Said by any of my girlfriends, this would come as no surprise, as women tend to have this one thing in common. As a former member of Dramaholics Anonymous, I was well versed in the bad ones. Potheads, compulsive liars, cheaters — those were my addiction and now, thankfully, part of a very distant past.
But this particular morsel of honesty came via e-mail from a high-school acquaintance who just happened to be one of those most attractive guys at my school and clearly wasn’t having any problems in that department in adulthood.
After joking that we may be two of the last people in our graduating class who haven’t gotten married yet, he told me he’s been having trouble finding a woman who wasn’t married, didn’t already have kids or didn’t come with a sizeable amount of drama.
And he isn’t alone.
Take Brian, a 22-year-old (albeit young but wise-beyond-his-years) friend of mine. In a recent conversation, Brian confessed that all he wants is a girl to take care of. A nice girl. Someone who doesn’t wear clear heels on a Friday night and whose idea of a good time doesn’t involve body shots. “You know, someone I can just curl up next to and make breakfast for in the morning.
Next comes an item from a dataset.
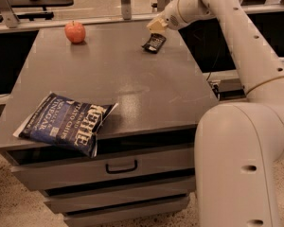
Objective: Move rxbar chocolate near apple
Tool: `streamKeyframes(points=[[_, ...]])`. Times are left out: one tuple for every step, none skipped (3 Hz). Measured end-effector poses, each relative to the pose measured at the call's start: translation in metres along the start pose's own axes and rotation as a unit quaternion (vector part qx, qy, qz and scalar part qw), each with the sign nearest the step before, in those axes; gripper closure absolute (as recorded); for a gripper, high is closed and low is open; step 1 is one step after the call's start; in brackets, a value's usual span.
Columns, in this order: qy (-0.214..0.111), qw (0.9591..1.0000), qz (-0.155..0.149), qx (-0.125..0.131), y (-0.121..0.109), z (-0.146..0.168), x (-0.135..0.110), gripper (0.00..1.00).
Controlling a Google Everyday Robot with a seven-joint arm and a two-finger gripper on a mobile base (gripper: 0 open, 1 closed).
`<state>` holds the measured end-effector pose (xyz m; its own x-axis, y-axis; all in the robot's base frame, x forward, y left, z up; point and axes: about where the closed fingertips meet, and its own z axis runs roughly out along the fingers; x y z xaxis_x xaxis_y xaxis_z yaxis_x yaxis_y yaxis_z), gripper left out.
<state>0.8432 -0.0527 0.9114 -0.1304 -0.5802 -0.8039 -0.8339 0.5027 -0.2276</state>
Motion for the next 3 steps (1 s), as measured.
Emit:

Someone I don’t have to worry is going to sleep with my roommate tomorrow.”
Or my friend Mike, who at 29 is tired of having to hold a girl’s hair back over the toilet at the conclusion of an otherwise fun evening.
Now, you can say these guys are responsible for the types of women they attract, but after surveying the scene here in Charlotte, I’m going to have to side with the boys. Ladies, before you get all up in arms about this, I’m not saying that there aren’t bad men out there. There are. Everywhere. But I guess I always just assumed that this kind of disappointment was primarily a female problem. And I think we all know what happens when you assume.
As women, we’re brought up to believe that we’re the prize. That men are the ones who need to change, who are innately defective in this scenario. But being the fairer gender does not exclude us from common decency and otherwise respectable behavior. Before you head out for another weekend of pantyless bull riding — and later find yourself complaining that there are no good men out there — consider the fact that you may not be a good woman. Because there are good men. They just no longer want your kind of drama.